| INSTRUCTIONS TO FOLLOW |
Set down word for word each line from the start of the listing through the line that contains "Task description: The", both included.

| DATA EXCERPT |
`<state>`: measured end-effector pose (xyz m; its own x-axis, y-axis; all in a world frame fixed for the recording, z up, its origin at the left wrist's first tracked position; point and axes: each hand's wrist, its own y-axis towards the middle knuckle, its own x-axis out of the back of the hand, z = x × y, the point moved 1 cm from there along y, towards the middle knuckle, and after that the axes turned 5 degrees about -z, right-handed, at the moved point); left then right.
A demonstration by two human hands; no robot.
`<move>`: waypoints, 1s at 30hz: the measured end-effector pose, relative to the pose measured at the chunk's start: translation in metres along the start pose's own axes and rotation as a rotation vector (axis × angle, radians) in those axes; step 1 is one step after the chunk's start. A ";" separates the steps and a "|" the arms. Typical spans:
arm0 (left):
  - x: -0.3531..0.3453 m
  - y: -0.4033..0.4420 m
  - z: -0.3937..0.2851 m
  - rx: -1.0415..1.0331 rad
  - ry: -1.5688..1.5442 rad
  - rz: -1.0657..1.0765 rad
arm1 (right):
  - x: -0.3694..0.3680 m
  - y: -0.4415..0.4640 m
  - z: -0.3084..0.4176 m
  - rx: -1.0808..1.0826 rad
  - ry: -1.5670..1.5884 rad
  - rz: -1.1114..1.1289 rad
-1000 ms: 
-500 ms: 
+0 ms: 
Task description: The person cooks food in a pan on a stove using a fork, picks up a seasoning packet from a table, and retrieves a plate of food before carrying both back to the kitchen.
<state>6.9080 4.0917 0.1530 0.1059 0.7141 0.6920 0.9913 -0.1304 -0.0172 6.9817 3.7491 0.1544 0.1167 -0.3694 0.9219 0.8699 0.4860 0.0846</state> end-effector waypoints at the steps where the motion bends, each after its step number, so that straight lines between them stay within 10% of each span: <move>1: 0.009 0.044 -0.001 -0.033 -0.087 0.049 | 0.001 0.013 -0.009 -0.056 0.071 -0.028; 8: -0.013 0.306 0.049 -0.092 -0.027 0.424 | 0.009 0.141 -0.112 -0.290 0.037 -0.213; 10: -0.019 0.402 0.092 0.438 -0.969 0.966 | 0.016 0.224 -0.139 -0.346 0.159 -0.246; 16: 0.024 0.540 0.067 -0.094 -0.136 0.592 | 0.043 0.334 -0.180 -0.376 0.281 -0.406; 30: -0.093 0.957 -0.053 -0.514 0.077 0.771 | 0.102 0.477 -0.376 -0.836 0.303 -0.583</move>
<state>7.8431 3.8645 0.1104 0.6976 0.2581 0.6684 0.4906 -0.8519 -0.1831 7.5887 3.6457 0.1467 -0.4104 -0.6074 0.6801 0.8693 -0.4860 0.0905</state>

| TASK ANSWER |
`<state>`: measured end-effector pose (xyz m; its own x-axis, y-axis; all in a world frame fixed for the recording, z up, its origin at the left wrist's first tracked position; point and axes: each hand's wrist, its own y-axis towards the middle knuckle, its own x-axis out of the back of the hand, z = x × y, the point moved 1 cm from there along y, towards the middle knuckle, and after that the axes turned 5 degrees about -z, right-handed, at the moved point); left then right.
A demonstration by two human hands; no robot.
`<move>`: waypoints, 1s at 30hz: the measured end-effector pose, relative to the pose measured at the chunk's start: translation in metres along the start pose's own axes and rotation as a rotation vector (axis × angle, radians) in those axes; step 1 is one step after the chunk's start. A ";" separates the steps and a "|" the arms. Typical spans:
arm0 (left):
  - x: -0.3531..0.3453 m
  - y: -0.4033..0.4420 m
  - z: -0.3937..0.2851 m
  - rx: -1.0415..1.0331 rad
  - ry: -1.5688..1.5442 rad
  - rz: -1.0657..1.0765 rad
arm1 (right):
  - x: -0.3694..0.3680 m
  - y: -0.4415..0.4640 m
  - z: -0.3084..0.4176 m
  - rx: -1.0808..1.0826 rad
  - ry: -1.5670..1.5884 rad
  - rz: -1.1114..1.1289 rad
-1000 ms: 
-500 ms: 
+0 ms: 
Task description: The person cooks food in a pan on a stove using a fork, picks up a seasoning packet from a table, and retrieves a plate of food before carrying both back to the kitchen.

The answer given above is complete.